Emerging-markets oriented hedge funds struggled in March because of weaker-than-expected economic data from China. The MSCI China NR Index dropped 6.9%, and the MSCI Emerging Markets NR Index fell 3.3% in March. The Morningstar MSCI Emerging Markets Hedge Fund Index declined 0.9% for the month.
March proved to be another difficult month for managed-futures strategies, as the lack of trends in most markets (such as crude oil and soft commodities) and reversals in some others (precious metals and currencies, for example) contributed to losses.

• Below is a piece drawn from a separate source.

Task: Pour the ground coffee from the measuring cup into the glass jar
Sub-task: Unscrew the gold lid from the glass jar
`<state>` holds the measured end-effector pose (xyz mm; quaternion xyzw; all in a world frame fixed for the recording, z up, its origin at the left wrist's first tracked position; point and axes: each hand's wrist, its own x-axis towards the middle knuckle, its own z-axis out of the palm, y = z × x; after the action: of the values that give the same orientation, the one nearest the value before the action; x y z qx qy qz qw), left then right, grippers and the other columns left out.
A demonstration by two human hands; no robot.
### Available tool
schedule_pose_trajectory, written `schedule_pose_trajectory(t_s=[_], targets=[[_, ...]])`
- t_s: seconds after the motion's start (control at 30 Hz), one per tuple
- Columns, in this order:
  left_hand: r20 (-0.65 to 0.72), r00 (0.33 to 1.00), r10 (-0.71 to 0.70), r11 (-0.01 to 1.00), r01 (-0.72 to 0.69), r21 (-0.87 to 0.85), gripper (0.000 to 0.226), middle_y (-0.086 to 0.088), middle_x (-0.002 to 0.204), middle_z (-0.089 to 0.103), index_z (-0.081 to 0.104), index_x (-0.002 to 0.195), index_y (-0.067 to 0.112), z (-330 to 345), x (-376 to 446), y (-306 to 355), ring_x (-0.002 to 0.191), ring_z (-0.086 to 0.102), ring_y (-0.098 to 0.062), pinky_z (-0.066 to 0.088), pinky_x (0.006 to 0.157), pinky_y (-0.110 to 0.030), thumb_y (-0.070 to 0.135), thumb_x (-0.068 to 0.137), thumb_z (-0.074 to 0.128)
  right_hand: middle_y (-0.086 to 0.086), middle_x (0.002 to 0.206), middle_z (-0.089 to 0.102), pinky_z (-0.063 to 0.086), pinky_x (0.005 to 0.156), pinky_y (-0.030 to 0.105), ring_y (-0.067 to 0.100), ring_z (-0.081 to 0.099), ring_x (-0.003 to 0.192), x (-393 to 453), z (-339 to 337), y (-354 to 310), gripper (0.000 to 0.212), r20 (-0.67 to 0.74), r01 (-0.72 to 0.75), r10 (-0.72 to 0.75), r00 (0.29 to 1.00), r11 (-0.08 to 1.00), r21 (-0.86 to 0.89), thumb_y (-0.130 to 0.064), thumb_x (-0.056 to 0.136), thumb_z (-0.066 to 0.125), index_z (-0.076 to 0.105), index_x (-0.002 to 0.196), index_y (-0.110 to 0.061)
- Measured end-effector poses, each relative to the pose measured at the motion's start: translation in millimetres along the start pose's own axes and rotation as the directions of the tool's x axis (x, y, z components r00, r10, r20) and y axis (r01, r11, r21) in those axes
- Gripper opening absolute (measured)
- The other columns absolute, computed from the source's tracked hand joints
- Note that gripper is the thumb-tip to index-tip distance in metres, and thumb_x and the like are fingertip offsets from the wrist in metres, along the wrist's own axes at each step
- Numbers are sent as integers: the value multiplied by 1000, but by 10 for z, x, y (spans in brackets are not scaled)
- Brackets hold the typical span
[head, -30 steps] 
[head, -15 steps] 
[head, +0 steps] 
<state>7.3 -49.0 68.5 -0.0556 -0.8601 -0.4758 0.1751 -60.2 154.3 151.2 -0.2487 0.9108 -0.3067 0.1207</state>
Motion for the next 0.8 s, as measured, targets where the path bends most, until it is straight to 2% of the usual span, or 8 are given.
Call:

The Morningstar MSCI Systematic Trading Hedge Fund Index declined 1.9% in March, ending the first quarter down 0.4%.
Currency strategies experienced significant losses in March--the Morningstar MSCI Currencies Hedge Fund Index plummeted 4.9%, making it the worst-performing Morningstar MSCI Hedge Fund Index for the month. Commodity currencies, such as the Australian dollar, Norwegian kroner, and Canadian dollar, responded to the renewed concerns over China's growth and fell sharply in March, reversing their upward trends since the beginning of the year.
In February, single-manager hedge funds saw outflows of $708 million, while funds of hedge funds gathered $49 million after eight consecutive months of outflows. The U.S. long/short equity category experienced the heaviest redemptions among all single-manager categories, bleeding $1.2 billion. The diversified arbitrage and long/short debt categories received inflows of $482 million and $348 million, respectively.